Responsive Styling: The Elementor Gap, Closed
The headline feature of WordPress 7.1 is per-viewport block styling, and it is a bigger deal than it sounds. Until now, making a block theme look right across screen sizes meant writing custom CSS or reaching for a page builder. Starting with 7.1, you can style blocks per viewport — desktop, tablet, mobile — directly from the block inspector sidebar. No custom CSS. No extra plugins.
The system is desktop-first: set a font size or color on desktop and it cascades down to tablet and mobile unless you explicitly override it at smaller breakpoints. It works for both Global Styles and individual block instances, so you can set site-wide responsive defaults in Global Styles and still override them per block where you need it. Theme authors gain a new lever in theme.json to define custom breakpoints — critical for themes that need more granularity than the default three-tier split.
Gutenberg 23.5 replaces the old fixed desktop/tablet/mobile toggle with a freely resizable device preview. The difference matters: you can now drag the preview window to any width instead of snapping between three fixed sizes, which gives a much more accurate picture of how a design actually behaves. The Call for Testing went out July 3 — community feedback has been positive. Interactive state styling also ships: hover and focus styles for buttons and interactive blocks are now handled through a standardized set of editor controls, no CSS required.

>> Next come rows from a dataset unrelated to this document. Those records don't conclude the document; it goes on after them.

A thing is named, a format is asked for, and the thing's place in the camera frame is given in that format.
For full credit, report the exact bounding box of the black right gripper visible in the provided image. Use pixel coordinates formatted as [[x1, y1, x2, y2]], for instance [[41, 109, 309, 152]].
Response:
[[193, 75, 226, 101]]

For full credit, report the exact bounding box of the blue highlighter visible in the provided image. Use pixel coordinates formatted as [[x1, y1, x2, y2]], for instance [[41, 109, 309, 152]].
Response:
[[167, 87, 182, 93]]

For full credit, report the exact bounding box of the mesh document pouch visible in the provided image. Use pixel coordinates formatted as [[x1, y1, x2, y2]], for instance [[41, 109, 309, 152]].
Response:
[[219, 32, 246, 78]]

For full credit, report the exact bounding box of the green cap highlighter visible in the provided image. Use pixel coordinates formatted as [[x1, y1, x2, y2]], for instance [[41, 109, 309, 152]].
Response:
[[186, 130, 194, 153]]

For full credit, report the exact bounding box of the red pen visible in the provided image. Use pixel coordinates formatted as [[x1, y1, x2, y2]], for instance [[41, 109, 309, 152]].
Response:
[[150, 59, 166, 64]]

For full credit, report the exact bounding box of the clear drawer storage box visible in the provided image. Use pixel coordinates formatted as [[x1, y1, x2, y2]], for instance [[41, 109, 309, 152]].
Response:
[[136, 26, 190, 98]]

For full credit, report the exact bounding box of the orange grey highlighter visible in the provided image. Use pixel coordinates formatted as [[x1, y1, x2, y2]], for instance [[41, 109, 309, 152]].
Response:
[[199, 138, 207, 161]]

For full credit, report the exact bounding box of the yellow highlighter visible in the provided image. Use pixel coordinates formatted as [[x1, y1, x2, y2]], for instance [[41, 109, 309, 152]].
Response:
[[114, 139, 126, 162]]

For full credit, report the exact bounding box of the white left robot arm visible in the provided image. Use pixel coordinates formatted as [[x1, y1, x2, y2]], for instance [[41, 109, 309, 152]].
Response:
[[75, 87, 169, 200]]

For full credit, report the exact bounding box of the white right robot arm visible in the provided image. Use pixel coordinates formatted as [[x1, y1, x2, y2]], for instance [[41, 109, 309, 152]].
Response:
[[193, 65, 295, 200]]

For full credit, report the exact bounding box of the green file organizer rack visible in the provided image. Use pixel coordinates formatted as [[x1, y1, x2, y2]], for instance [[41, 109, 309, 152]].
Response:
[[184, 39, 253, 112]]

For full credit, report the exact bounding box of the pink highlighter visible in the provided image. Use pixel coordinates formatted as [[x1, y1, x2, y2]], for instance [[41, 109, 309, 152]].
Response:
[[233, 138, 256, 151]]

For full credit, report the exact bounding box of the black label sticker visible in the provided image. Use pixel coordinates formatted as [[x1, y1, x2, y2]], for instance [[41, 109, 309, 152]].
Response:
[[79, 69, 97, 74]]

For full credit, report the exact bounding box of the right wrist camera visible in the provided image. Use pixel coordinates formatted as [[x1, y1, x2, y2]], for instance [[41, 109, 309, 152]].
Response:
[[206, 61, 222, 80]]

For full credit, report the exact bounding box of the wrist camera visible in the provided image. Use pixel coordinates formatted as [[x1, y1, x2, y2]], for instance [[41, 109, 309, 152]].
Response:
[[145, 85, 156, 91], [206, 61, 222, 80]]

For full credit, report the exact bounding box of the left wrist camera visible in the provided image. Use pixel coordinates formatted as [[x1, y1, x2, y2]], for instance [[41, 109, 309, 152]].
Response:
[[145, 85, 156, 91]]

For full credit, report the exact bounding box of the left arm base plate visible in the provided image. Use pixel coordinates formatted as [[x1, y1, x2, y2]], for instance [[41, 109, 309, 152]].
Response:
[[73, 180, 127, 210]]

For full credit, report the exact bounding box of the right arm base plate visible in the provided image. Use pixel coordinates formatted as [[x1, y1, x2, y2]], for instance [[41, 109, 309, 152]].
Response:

Iframe Enforcement: The Deadline You Cannot Miss
WordPress 7.1 completes what 7.0 started. When 7.0 moved the Site Editor to a fully iframed canvas, it left the Post Editor behind — blocks on apiVersion 2 or lower could still fall back to non-iframe mode. That fallback is gone in 7.1. Gutenberg merged “Post editor: always iframe” on July 10, and the theme and apiVersion conditions that enabled fallback were deleted outright.
What that means in practice: if you have blocks that rely on scripts loaded via admin_enqueue_scripts, access document or window directly, or use useEffect with refs, those blocks will break. The iframe has a separate document and window from the admin page, so anything that assumes shared scope will silently fail or throw errors.
The official Block API migration guide covers the three changes that fix most cases: set "apiVersion": 3 in block.json (this is a compatibility signal, not a render change), move scripts from admin_enqueue_scripts to enqueue_block_editor_assets, and replace useEffect with refs with useRefEffect. All core blocks have already been updated. If a block is already breaking in the Site Editor, it will break in the Post Editor in 7.1 — use the Site Editor as your canary right now.
// block.json — update apiVersion to signal iframe readiness
{
"apiVersion": 3,
"name": "my-plugin/my-block"
}
// Move scripts from admin_enqueue_scripts to:
add_action( 'enqueue_block_editor_assets', 'my_block_editor_scripts' );
The wp_knowledge Veto: AI in Core Has to Wait
Here is where WordPress 7.1 gets interesting. Greg Ziolkowski formally proposed merging a wp_knowledge custom post type into core on June 22 — a REST-only, headless storage primitive for site guidelines, AI memories, and notes. The feature was already shipping in the Gutenberg plugin as an experimental since March. Zero footprint on sites that never use it. Names were scheduled to freeze at Beta 1 on July 15.
Mullenweg vetoed it. His reasoning: he does not want features in core without “real-world adoption with impressive week to week growth (think: double digits).” His priority for AI work is evals and benchmarking — the WP Bench effort — not storage primitives.
The community largely agreed — developers questioned whether wp_knowledge belongs in core at all rather than the plugin layer. But Automattic engineer Artur Piszek made the counter-argument worth hearing: without a shared convention in core, every plugin will build its own incompatible knowledge layer. He built a functional WordCamp Europe Telegram agent entirely on Guidelines to prove the use case is real.
Both sides have a point. The veto is probably correct for now — putting a storage primitive in core before the ecosystem understands what it needs from AI context is premature. But if Piszek is right, the cost of waiting is a messy plugin landscape that a future core merge will have to untangle.
What Else Ships
The Media Library gets infinite scroll (the “Load more” button is gone), client-side processing for HEIC, AVIF, and UltraHDR formats, and a new inline cropping tool. The admin toolbar now persists into the Post and Site Editors — Distraction Free mode still hides it. Block Bindings gains List Item block support, letting more content connect to dynamic data sources without custom code.
Beta 1 is available now via the WordPress Beta Tester plugin. Weekly betas continue through July. If you build or maintain blocks, the iframe migration is the thing to do this week — not next month.